*Exercise instructions:* There is a line below that contains "right gripper left". Please reproduce it and all following lines exactly, through the final one.

*Data excerpts:*

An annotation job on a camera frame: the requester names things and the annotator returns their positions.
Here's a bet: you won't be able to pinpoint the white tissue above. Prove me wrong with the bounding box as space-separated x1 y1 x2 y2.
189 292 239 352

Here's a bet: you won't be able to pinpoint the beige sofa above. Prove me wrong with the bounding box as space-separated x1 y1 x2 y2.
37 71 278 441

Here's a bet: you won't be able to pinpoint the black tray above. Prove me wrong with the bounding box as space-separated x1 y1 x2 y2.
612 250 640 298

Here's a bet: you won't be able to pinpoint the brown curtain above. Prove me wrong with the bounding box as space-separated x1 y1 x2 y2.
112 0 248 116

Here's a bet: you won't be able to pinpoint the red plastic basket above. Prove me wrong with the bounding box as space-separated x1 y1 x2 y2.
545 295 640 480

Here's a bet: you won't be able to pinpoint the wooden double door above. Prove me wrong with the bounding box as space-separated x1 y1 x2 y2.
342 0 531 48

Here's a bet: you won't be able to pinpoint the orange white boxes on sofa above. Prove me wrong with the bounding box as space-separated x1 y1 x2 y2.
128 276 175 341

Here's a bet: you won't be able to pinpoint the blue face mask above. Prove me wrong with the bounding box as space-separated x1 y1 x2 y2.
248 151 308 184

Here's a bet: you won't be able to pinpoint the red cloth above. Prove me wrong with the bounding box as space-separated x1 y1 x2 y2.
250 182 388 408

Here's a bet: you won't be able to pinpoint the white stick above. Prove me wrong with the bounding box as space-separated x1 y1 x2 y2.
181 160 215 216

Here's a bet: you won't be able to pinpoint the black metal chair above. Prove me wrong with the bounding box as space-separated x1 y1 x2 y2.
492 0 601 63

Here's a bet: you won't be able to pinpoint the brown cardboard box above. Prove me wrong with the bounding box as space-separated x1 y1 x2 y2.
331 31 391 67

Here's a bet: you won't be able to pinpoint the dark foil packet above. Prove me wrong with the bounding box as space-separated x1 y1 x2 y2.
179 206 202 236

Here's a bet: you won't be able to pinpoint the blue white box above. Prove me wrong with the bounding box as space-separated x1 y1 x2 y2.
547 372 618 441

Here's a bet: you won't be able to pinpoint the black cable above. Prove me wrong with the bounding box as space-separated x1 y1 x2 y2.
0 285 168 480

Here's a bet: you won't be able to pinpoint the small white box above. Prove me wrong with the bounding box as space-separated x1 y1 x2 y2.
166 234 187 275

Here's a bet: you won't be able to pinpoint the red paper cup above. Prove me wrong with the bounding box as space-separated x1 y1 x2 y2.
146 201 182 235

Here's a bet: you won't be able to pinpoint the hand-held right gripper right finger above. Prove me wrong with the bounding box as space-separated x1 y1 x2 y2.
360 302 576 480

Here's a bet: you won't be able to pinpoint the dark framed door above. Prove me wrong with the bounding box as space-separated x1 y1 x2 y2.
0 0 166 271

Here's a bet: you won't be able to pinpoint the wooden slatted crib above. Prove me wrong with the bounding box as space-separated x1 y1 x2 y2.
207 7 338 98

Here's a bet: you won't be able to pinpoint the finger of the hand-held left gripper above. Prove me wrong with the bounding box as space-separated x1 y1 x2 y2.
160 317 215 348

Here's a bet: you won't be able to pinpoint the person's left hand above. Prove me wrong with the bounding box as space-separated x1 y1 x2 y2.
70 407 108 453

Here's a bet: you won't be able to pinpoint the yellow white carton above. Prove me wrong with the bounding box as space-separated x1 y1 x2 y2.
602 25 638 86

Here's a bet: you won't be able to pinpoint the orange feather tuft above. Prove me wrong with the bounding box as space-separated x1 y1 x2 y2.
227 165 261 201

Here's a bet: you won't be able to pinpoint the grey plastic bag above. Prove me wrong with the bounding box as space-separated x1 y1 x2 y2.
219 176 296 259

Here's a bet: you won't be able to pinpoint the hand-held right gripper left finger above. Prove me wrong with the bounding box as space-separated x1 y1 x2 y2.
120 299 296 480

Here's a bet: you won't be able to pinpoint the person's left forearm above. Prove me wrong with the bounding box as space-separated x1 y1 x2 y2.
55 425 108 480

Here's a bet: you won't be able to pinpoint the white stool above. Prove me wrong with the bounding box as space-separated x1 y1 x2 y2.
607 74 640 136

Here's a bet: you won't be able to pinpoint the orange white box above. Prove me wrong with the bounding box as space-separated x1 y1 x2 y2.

*Expected answer:*
Here's a bet: you won't be able to pinpoint the hand-held right gripper left finger above. Prove me wrong with the bounding box as space-separated x1 y1 x2 y2.
120 299 296 480

Here's a bet: you won't be able to pinpoint the person's left forearm above. Prove me wrong with the bounding box as space-separated x1 y1 x2 y2.
55 425 108 480

Here's a bet: you won't be able to pinpoint the white stool above. Prove me wrong with the bounding box as space-separated x1 y1 x2 y2.
607 74 640 136

Here's a bet: you won't be able to pinpoint the orange white box above. Prove me wrong with the bounding box as space-separated x1 y1 x2 y2.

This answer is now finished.